Manos con sabañones, gambas en El Barril y Melchor en Los Sánchez

estampas cordobesas

En el 65 los padres soñaban con los "iguales" y la lotería; los niños con los juguetes de cartón y lata de Los Sánchez en escuelas de encerados negros, cubos con fechas y pasajes del Mío Cid.

A mediados de diciembre de 1965 la prensa publicaba el perfecto amerizaje en el Atlántico de los astronautas Schirra y Stafford, tripulantes de la Geminis VI. La Asamblea General de las Naciones Unidas reiteraba la invitación a España e Inglaterra para iniciar conversaciones sobre Gibraltar y Perico Chicote aseguraba que "la mejor ginebra es Gordon´s".

Mientras, aquí y a estas alturas del calendario, los anocheceres de Córdoba todavía se impregnaban de la humareda de castañas asadas; la Puerta Gallegos olía a gambas rebozadas de El Barril y escuchábamos aquel "me quedan cuarenta duros iguales", cerca de Ultramarinos Navarro y de la barbería en donde el abuelo se afeitaba todas las mañanas antes de acudir al trabajo, tras dejar la casa de vecinos, a cuestas con su dolor por los hijos que se llevó la miseria. Era cuando los sorteos de la ONCE se llamaban "de los cupones" y cada capital celebraba el suyo y los ciegos no tenían la consideración de personas válidas. Con el tiempo aprenderíamos que la ceguera grave es, con mucha frecuencia, la que afecta a las miradas más que a los ojos.

Estábamos aún en tiempos de aprendizaje silenciado y sesgado, en donde la Enciclopedia Álvarez revelaba los principios a seguir que no contrastaríamos hasta pasadas unas décadas. Tiempos contra los que nos rebelaríamos luego y ahora firmamos la paz. Era la Córdoba, aún con la presencia del coso de Los Tejares, tan de luto todavía por Manolo, el de Santa Marina, a pesar de la tauromaquia de Martorell, de la trayectoria de José María Montilla y del inicio de la carrera de El Cordobés. La Córdoba del Tiempo de silencio de Luis Martín Santos, tan actual.

Fue la ciudad de los alquileres, con carromatos manejados a mano en las escasas mudanzas o el traslado de muebles desde Rutilio Beato de la calle Osario. La Córdoba de los Maestros: doña Carmen y sus eternas faldas grisáceas, decentísimas, sus blusas blancas y el broche, las medias tupidas y los zapatos de cordones, o don Ezequiel y don Emilio, fumadores y trajeados, tan cercanos a La lengua de las mariposas de José Luis Cuerda y Manuel Rivas, que aún nos estremecen. Maestros arrastrando tizas sobre los encerados negros, enmarcando las fechas en cubos y dibujando ángulos, pasajes de El Quijote y del Mío Cid, de una Biblia y una historia que quizá nunca compartieran y, mucho menos, quisieran impartir. O quizá fueran ya tiempos de croquetas intragables de internado, eternamente aborrecidas entre lágrimas y esperas, de yemas de huevo mal batidas en leche, como sobrealimento y método (finalmente ineficaz) contra la extrema delgadez de aquellas niñas alimentadas "sin primor". Tiempos de olores puntuales que acabarían siendo perpetuos; los de las ollas inmensas de aluminio pulcrísimo sobre fogones de colegio y sus aromas de rancho y hospital, todavía de postguerra. Días de sabañones y manos agrietadas que sangraban al mínimo roce con la pelota o la red, en aquellos partidos que llamábamos de "balón-volea".

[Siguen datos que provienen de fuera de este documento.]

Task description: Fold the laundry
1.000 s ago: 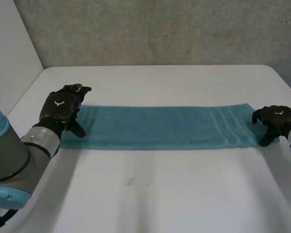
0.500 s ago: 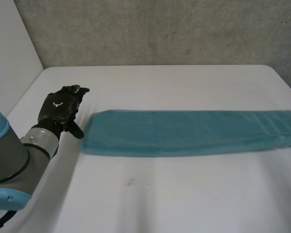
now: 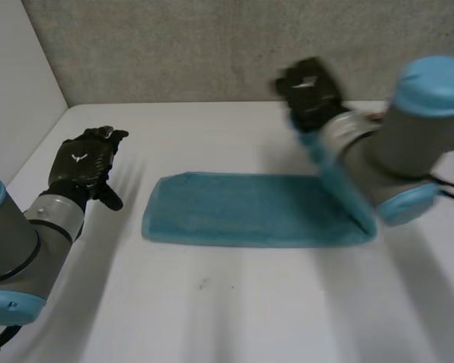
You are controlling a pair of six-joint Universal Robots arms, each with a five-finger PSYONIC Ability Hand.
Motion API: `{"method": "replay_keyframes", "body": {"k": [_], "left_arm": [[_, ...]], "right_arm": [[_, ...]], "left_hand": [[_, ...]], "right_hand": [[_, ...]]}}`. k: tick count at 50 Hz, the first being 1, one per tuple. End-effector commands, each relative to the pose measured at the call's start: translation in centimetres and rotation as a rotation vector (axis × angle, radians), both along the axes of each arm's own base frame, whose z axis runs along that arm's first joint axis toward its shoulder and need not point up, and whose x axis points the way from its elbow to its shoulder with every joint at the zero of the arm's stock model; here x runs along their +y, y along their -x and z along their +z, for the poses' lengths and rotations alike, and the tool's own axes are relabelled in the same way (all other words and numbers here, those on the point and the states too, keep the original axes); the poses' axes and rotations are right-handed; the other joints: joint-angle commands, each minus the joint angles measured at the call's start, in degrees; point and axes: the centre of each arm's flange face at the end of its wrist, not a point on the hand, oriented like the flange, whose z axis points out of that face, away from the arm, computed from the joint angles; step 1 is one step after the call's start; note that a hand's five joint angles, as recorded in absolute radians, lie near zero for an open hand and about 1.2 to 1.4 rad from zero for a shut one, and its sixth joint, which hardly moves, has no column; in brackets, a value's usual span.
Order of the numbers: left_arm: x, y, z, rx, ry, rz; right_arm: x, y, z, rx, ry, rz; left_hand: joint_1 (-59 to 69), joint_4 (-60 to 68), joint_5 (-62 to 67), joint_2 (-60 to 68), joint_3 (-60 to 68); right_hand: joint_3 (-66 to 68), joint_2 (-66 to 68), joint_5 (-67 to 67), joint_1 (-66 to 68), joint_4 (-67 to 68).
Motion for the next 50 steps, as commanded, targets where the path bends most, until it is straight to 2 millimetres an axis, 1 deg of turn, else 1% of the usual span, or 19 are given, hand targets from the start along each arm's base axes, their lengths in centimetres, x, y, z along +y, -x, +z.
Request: {"method": "replay_keyframes", "body": {"k": [1, 2, 3, 5, 7, 8, 9, 10, 11, 13, 17, 19, 22, 24, 25, 27, 35, 38, 50], "left_arm": [[-0.1, -0.2, 0.0, 0.000, 0.001, 0.018], [-0.1, -0.2, 0.0, 0.000, 0.001, 0.018], [-0.1, -0.2, 0.0, 0.000, 0.001, 0.018], [0.0, -0.2, 0.0, -0.001, -0.002, 0.018], [0.0, -0.2, -0.1, -0.002, -0.004, 0.015], [0.0, -0.2, -0.1, -0.002, -0.004, 0.015], [0.0, -0.2, -0.1, -0.002, -0.004, 0.015], [0.0, -0.1, -0.1, -0.002, -0.004, 0.013], [0.0, -0.1, -0.1, -0.002, -0.005, 0.010], [0.1, 0.1, -0.2, -0.003, -0.005, 0.004], [0.1, 0.4, 0.0, -0.001, 0.001, -0.007], [0.2, 0.9, 0.3, 0.002, 0.013, -0.025], [0.4, 1.7, 0.5, 0.006, 0.025, -0.050], [1.1, 3.6, 0.8, 0.008, 0.040, -0.108], [1.1, 3.6, 0.8, 0.008, 0.040, -0.108], [1.6, 5.2, 0.3, 0.003, 0.036, -0.155], [2.5, 8.6, -1.9, -0.015, 0.000, -0.243], [2.5, 8.8, -2.4, -0.021, -0.013, -0.248], [2.5, 9.1, -2.8, -0.021, -0.020, -0.251]], "right_arm": [[7.7, -8.2, -5.0, 0.017, -0.017, 0.306], [9.0, -9.3, -6.7, 0.034, -0.038, 0.344], [9.0, -9.3, -6.7, 0.034, -0.038, 0.344], [10.9, -10.7, -10.1, 0.075, -0.089, 0.391], [11.5, -11.1, -11.6, 0.096, -0.112, 0.402], [11.4, -11.1, -12.4, 0.109, -0.125, 0.388], [11.4, -11.1, -12.4, 0.109, -0.125, 0.388], [11.0, -10.8, -12.9, 0.114, -0.135, 0.347], [10.4, -10.5, -12.5, 0.110, -0.133, 0.284], [9.6, -10.1, -11.6, 0.095, -0.122, 0.211], [8.6, -8.7, -9.5, 0.066, -0.114, 0.083], [6.8, -5.7, -6.9, 0.025, -0.150, -0.017], [6.1, -3.9, -6.0, -0.001, -0.192, -0.057], [5.2, -0.6, -4.8, -0.071, -0.280, -0.120], [5.2, -0.6, -4.8, -0.072, -0.281, -0.121], [4.5, 2.4, -5.5, -0.104, -0.390, -0.184], [4.1, 7.9, -9.5, -0.087, -0.626, -0.257], [4.1, 8.5, -10.1, -0.085, -0.654, -0.258], [3.6, 10.9, -13.0, -0.131, -0.621, -0.295]], "left_hand": [[0.00, -14.18, -1.51, 0.57, 0.43], [0.00, -14.18, -1.51, 0.57, 0.43], [0.00, -14.18, -1.51, 0.57, 0.43], [0.00, -14.18, -1.51, 0.57, 0.43], [0.00, -14.18, -1.51, 0.57, 0.43], [0.00, -14.18, -1.51, 0.57, 0.43], [0.00, -14.18, -1.51, 0.57, 0.43], [0.00, -14.18, -1.51, 0.57, 0.43], [0.00, -14.18, -1.51, 0.57, 0.43], [0.00, -14.18, -1.51, 0.57, 0.43], [0.00, -14.18, -1.51, 0.57, 0.43], [0.00, -14.18, -1.51, 0.57, 0.43], [0.00, -14.18, -1.51, 0.57, 0.43], [0.00, -14.18, -1.51, 0.57, 0.43], [0.00, -14.18, -1.51, 0.57, 0.43], [0.00, -14.18, -1.51, 0.57, 0.43], [0.00, -14.18, -1.51, 0.57, 0.43], [0.00, -14.18, -1.51, 0.57, 0.43], [0.05, -14.14, -1.46, 0.61, 0.48]], "right_hand": [[11.89, 12.52, 14.11, 25.02, 11.71], [11.89, 12.52, 14.11, 25.02, 11.71], [11.89, 12.52, 14.11, 25.02, 11.71], [11.89, 12.52, 14.11, 25.02, 11.71], [11.89, 12.52, 14.11, 25.02, 11.71], [-11.86, -11.23, -9.64, 1.27, -12.04], [-12.10, -11.47, -9.88, 1.03, -12.28], [-39.41, -38.78, -37.20, -26.28, -39.59], [-53.01, -52.38, -50.79, -39.88, -53.19], [-58.11, -57.48, -55.89, -44.98, -58.29], [-58.11, -57.48, -55.89, -44.98, -58.29], [-58.11, -57.48, -55.89, -44.98, -58.29], [-58.11, -57.48, -55.89, -44.98, -58.29], [-58.11, -57.48, -55.89, -44.98, -58.29], [-58.11, -57.48, -55.89, -44.98, -58.29], [-58.11, -57.48, -55.89, -44.98, -58.29], [-58.11, -57.48, -55.89, -44.98, -58.29], [-58.11, -57.48, -55.89, -44.98, -58.29], [-29.46, -28.82, -27.24, -16.33, -29.63]]}}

Fueron horas de madrugadas en el andén de la vía de Almorchón, hasta llegar al calor de las sábanas, tan cálidas como la bolsa de agua hirviendo que esperaba en la cama, en dormitorios siempre fríos pero orientados al Sur. Lienzos que recordaban, y olían, a sal. Donde vimos el azul de nuestro despertar ya incompatible con las Pinturas Negras de Goya que nos rodeaban en aquellos 60. Porque ya, antes, hubo tiempos de Chupones y Puerto Real, de San Fernando y Puerta Tierra; de risas y alegría.

Luego vendrían los de chiquillería emigrante, que un día se hizo adulta ante juguetes de cartón y lata; los de Los Sánchez de la calle Nueva, con el Rey Melchor de su planta baja, el receptor de misivas, imposibles para casi todos.

Y nos quedó la voz del rey negro que nos hacía salir de la cama, atemorizados, aunque nos "sonaba". Es el mismo eco que resonaría ya desde siempre entre nosotros; el "estudia, estudia…que a fregar platos se aprende sola", repetitivo y monótono de su voces, animando a los libros y al Alma máter; a aquella medicina que nunca les dejaron tomar y siempre añorarían.